Hampton finished the season with a 25–7 record and an 14–4 MEAC record. The season was highlighted by the Pirates winning their first ever game in the NCAA Division I men's basketball tournament, becoming the fourth 15-seed to beat a 2-seed in the tournament. Hampton defeated Iowa State before losing to Georgetown in the second round.

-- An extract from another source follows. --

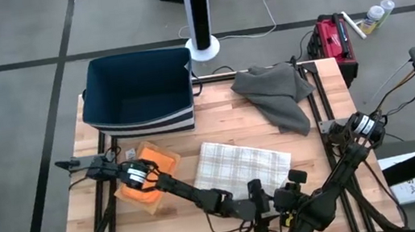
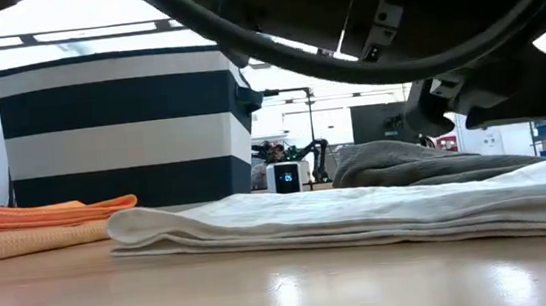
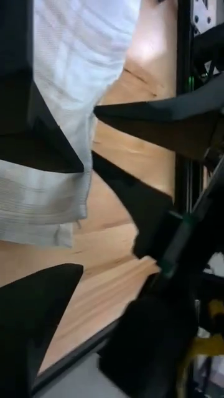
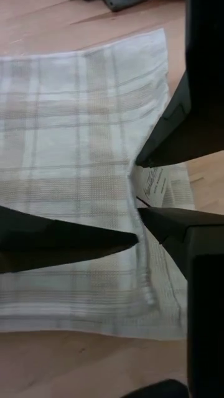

== Schedule and results ==

| Regular season |

| MEAC tournament |

| Date time, TV | Rank^{#} | Opponent^{#} | Result | Record | Site (attendance) city, state |
Regular season
| November 18, 2000* |  | at Western Michigan | W 87–81 | 1–0 | University Arena Kalamazoo, MI |
| November 20, 2000* |  | at Eastern Michigan | W 73–71 | 2–0 | Convocation Center Ypsilanti, MI |
| November 22, 2000* |  | at Green Bay | W 92–70 | 3–0 | Brown County Arena Green Bay, WI |
| November 26, 2000* |  | at Radford | L 70–74 | 3–1 | Dedmon Center Radford, VA |
| November 29, 2000 |  | at Norfolk State | L 70–87 | 3–2 (0–1) | Echols Hall Norfolk, VA |
| December 4, 2000 |  | Howard | W 82–71 | 4–2 (1–1) | Hampton Convocation Center Hampton, VA |
| December 6, 2000 |  | Maryland Eastern Shore | W 91–72 | 5–2 (2–1) | Hampton Convocation Center Hampton, VA |
| December 18, 2000* |  | at Wichita State | W 68–51 | 6–2 | Charles Koch Arena Wichita, KS |
| December 20, 2000* |  | at Kansas State | L 71–86 | 6–3 | Bramlage Coliseum Manhattan, KS |
| December 29, 2000* |  | Chicago State | W 83–68 | 7–3 | Hampton Convocation Center Hampton, VA |
| January 6, 2001 |  | at Morgan State | W 72–67 | 8–3 (3–1) | Talmadge L. Hill Field House Baltimore, MD |
| January 8, 2001 |  | at Coppin State | W 61–60 | 9–3 (4–1) | Coppin Center Baltimore, MD |
| January 13, 2001 |  | Delaware State | W 79–54 | 10–3 (5–1) | Hampton Convocation Center Hampton, VA |
| January 15, 2001* |  | William & Mary | W 71–63 | 11–3 | Hampton Convocation Center Hampton, VA |
| January 20, 2001 |  | at North Carolina A&T | L 80–82 | 11–4 (5–2) | Corbett Sports Center Greensboro, NC |
| January 22, 2001 |  | at South Carolina State | L 68–72 | 11–5 (5–3) | SHM Memorial Center Orangeburg, SC |
| January 27, 2001 |  | Bethune–Cookman | W 87–85 | 12–5 (6–3) | Hampton Convocation Center Hampton, VA |
| January 29, 2001 |  | at Florida A&M | W 77–64 | 13–5 (7–3) | Jake Gaither Gymnasium Tallahassee, FL |
| January 31, 2001* |  | at UCF | W 78–74 ^{OT} | 14–5 | UCF Arena Orlando, FL |
| February 3, 2001 |  | at Maryland Eastern Shore | W 91–67 | 15–5 (8–3) | J. Millard Tawes Gymnasium Princess Anne, MD |
| February 5, 2001 |  | at Howard | W 89–69 | 16–5 (9–3) | Burr Gymnasium Washington, D.C. |
| February 10, 2001 |  | Morgan State | W 78–67 | 17–5 (10–3) | Hampton Convocation Center Hampton, VA |
| February 12, 2001 |  | Coppin State | W 70–67 | 18–5 (11–3) | Hampton Convocation Center Hampton, VA |
| February 17, 2001 |  | at Delaware State | W 89–69 | 19–5 (12–3) | Memorial Hall Dover, DE |
| February 24, 2001 |  | South Carolina State | W 87–75 | 20–5 (13–3) | Hampton Convocation Center Hampton, VA |
| February 26, 2001 |  | North Carolina A&T | W 86–75 | 21–5 (14–3) | Hampton Convocation Center Hampton, VA |
| March 3, 2001 |  | Norfolk State | L 82–94 ^{OT} | 21–6 (14–4) | Hampton Convocation Center Hampton, VA |
MEAC tournament
| March 7, 2001* | (1) | vs. (11) Morgan State Quarterfinals | W 76–64 | 22–6 | Arthur Ashe Athletic Center Richmond, VA |
| March 9, 2001* | (1) | vs. (4) Norfolk State Semifinals | W 94–67 | 23–6 | Arthur Ashe Athletic Center Richmond, VA |
| March 10, 2001* | (1) | vs. (2) South Carolina State Championship Game | W 70–68 | 24–6 | Arthur Ashe Athletic Center Richmond, VA |
NCAA tournament
| March 15, 2001* 10:07 pm, CBS | (15 W) | vs. (2 W) No. 10 Iowa State First Round | W 58–57 | 25–6 | BSU Pavilion Boise, ID |
| March 17, 2001* CBS | (15 W) | vs. (10 W) Georgetown Second Round | L 57–76 | 25–7 | BSU Pavilion (11,669) Boise, ID |
*Non-conference game. ^{#}Rankings from AP poll. (#) Tournament seedings in parentheses. W=West. All times are in Eastern Time.